Selain itu, Benediktus mengungkapkan sarana dan prasarana yang dinilai masih kurang menjadi kendala dalam membangun fasilitas kelistrikan.

"Masih tergantung dengan listrik dengan diesel dan tergantung dengan minyak sehingga masih sangat mengharapkan bantuan pemerintah pusat," ujar dia.

Bupati Boven Digoel sudah merencanakan pada 2017 untuk terus meningkatkan sumber daya listrik lewat tenaga air dan tenaga surya dengan memanfaatkan sungai.

Untuk BBM, Benediktus mengatakan saat ini harga relatif murah Rp 6000 per liter. BBM murah kini juga dirasakan oleh masyarakat di wilayah perbatasan lainnya, Kalimatan Utara, yang merupakan propinsi baru hasil pemekaran Kalimantan Timur.

Menurut gubernur Kaltara Irianto Lambrie, masyarakat propinsi yang berbatasan dengan Malaysia tersebut kini dapat menikmati harga BBM bersubsidi. Dia mengatakan dulu masyarakat terpaksa membeli Rp 12.500 per liter.

"Saya senang Bapak Presiden mencanangkan satu harga BBM, tapi tidak mudah praktek di lapangan," ujar Irianto.

Dia mengatakan saat ini ibu kota propinsi hanya memiliki satu SPBU. Hal tersebut mengakibatkan antrian berkilo-kilo meter pada momen-momen tertentu.

Distribusi dan pengadaan BBM, menurut Irianto, belum merata. Demikian pula dengan listrik. Dia mengatakan Kaltara menghadapi krisis listrik, padahal Kaltara pengekspor batu bara hebat.

"Sangat ironi di Kalimantan, batu bara 95 persen diekspor.
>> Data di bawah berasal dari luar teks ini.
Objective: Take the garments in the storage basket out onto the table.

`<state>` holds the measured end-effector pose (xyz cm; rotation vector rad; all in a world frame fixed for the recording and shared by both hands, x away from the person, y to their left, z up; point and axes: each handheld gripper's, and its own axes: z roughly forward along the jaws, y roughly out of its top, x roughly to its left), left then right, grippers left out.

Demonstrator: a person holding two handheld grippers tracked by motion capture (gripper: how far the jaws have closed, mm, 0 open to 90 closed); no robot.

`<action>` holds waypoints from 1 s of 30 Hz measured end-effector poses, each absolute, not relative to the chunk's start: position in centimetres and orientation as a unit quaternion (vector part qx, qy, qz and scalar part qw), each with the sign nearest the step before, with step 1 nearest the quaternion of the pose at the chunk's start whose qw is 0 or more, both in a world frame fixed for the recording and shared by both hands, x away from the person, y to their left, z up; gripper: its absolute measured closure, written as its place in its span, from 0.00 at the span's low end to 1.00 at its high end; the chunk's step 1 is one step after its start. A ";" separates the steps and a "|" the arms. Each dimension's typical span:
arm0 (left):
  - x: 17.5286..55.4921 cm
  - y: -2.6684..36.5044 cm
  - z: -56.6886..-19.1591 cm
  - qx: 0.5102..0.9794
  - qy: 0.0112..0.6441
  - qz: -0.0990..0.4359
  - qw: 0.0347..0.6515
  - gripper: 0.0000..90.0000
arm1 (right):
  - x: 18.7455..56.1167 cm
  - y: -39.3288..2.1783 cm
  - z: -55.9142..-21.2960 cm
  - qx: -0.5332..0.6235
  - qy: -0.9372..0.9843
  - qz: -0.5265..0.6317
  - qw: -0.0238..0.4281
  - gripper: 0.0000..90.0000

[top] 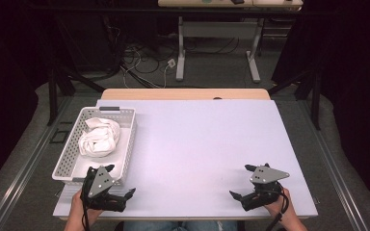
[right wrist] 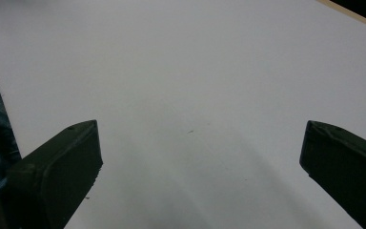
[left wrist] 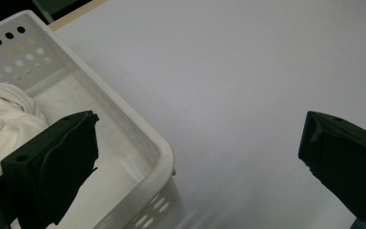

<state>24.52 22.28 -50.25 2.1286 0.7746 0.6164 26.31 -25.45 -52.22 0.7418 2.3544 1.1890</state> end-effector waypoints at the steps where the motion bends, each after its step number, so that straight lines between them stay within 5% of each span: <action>1: 24.5 22.3 -50.3 0.836 0.304 0.243 0.387 0.00 | 26.3 -25.4 -52.2 0.265 0.842 0.425 0.200 0.00; 30: 25.5 23.0 -49.2 0.839 0.316 0.249 0.366 0.00 | 26.4 -25.3 -52.4 0.262 0.844 0.421 0.204 0.00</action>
Kami krisis listrik sementara negara lain menikmati listrik dari batu bara kami," kata Irianto.

Dia melihat kebijakan pemerintah belum menyentuh hal tersebut. Ke depan, dia mengatakan, Kaltara bercita-cita menjadi propinsi energi berbasis konservasi dengan memanfaatkan sungai yang ditaksir mampu menghasilkan 20.000 megawatt, bahkan hingga 90.000 megawatt.